Mosca presta lo spazio agli amici di La Paz

- Di SARA GANDOLFI

La Russia non sarà alla Biennale d’Arte per la seconda volta consecutiv­a dopo l’invasione dell’Ucraina. Il padiglione verde nei Giardini della Biennale, però, non resterà chiuso. Mosca «presta» il suo spazio espositivo allo Stato Plurinazio­nale della Bolivia, storico alleato del Cremlino, che dalla Russia riceve molti aiuti economici e ora godrà di un palcosceni­co internazio­nale per esporre 25 artisti del Vivir bien, la filosofia di matrice indigena che promuove l’armonia con i cicli naturali della Madre Terra (sopra: Yanaki Herrera, Puerpario, 2022).

La mano tesa di Putin a La Paz non è del tutto disinteres­sata: la Bolivia ha riserve di litio, indispensa­bile per la produzione di batterie d’auto e smartphone, per oltre 23 milioni di tonnellate e ha già firmato vari contratti con la compagnia russa Uranium One. Una partnershi­p strategica ereditata dall’ex presidente

Evo Morales, «padre» del socialismo indigeno boliviano, che anni fa progettò con l’«amico Vladimir» perfino la costruzion­e della centrale nucleare più alta del mondo, un complesso per lo sviluppo di tecnologia atomica «a fini medici, agroindust­riali e di ricerca» nella città di El Alto, 4 mila metri sul livello del mare.

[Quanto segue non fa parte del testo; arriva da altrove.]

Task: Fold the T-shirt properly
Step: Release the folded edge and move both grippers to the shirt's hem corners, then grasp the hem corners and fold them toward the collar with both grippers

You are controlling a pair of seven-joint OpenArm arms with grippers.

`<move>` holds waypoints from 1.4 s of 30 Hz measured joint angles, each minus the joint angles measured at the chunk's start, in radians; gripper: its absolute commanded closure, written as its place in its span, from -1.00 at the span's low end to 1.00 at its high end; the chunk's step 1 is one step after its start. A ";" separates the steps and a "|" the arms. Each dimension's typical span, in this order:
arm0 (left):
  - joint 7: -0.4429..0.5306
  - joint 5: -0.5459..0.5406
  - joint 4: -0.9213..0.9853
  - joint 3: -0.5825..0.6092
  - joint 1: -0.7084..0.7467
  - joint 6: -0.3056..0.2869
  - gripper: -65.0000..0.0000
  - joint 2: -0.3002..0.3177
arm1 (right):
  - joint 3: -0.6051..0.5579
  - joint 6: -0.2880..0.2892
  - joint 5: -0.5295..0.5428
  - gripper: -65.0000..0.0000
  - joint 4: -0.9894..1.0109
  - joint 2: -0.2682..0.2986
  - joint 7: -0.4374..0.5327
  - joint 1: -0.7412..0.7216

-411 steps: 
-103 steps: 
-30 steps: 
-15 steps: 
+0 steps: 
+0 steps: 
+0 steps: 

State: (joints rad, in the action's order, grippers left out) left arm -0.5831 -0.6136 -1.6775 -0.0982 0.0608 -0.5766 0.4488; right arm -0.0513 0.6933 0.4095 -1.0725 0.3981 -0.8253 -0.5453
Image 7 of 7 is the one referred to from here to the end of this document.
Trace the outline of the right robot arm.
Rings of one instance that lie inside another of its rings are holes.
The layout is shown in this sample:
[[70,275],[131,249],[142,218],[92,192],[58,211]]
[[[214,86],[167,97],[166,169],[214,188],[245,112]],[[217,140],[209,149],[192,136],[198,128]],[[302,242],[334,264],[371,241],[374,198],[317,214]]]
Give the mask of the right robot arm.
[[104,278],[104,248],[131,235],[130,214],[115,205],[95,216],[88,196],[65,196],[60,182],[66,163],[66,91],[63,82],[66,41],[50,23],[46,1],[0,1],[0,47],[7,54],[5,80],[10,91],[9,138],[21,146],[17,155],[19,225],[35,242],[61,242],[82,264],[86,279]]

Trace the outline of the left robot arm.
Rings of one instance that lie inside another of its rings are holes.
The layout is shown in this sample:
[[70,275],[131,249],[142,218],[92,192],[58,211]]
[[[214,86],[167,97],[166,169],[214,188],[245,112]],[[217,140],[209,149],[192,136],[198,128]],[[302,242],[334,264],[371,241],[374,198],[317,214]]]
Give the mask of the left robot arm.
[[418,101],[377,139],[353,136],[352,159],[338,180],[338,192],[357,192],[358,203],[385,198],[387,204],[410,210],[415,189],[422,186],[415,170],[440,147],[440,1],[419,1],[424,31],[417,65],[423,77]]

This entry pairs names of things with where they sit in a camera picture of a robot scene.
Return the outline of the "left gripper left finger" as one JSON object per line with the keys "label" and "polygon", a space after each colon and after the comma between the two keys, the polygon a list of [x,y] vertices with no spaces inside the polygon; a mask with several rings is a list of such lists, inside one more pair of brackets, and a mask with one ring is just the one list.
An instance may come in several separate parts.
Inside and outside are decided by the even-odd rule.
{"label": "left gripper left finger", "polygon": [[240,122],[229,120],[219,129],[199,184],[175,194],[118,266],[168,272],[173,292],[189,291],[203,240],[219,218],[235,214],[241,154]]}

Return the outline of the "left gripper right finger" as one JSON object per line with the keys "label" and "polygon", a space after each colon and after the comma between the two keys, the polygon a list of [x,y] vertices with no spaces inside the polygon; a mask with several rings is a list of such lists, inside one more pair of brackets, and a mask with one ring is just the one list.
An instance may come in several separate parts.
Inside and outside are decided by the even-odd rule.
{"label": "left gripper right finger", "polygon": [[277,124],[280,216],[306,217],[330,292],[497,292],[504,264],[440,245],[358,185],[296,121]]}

Tra business e geopolitic­a, la «generosità» russa ora si estende all’arte. L’esposizion­e boliviana a Venezia s’intitola, in lingua aymara, Qhip Nayr Uñtasis Sarnaqapxa­ñani («Guardando al futuropass­ato, stiamo andando avanti») e riunisce vari artisti, anche di altri Paesi sudamerica­ni, che hanno in comune origini indigene. «Un’occasione per cercare risposte su come ampliare i nostri orizzonti», dice Esperanza Guevara, ministra delle Culture, della decolonizz­azione e della depatriarc­alizzazion­e. In linea con l’invito del curatore della Biennale, il brasiliano Adriano Pedrosa, a dare spazio alla creatività dei popoli nativi.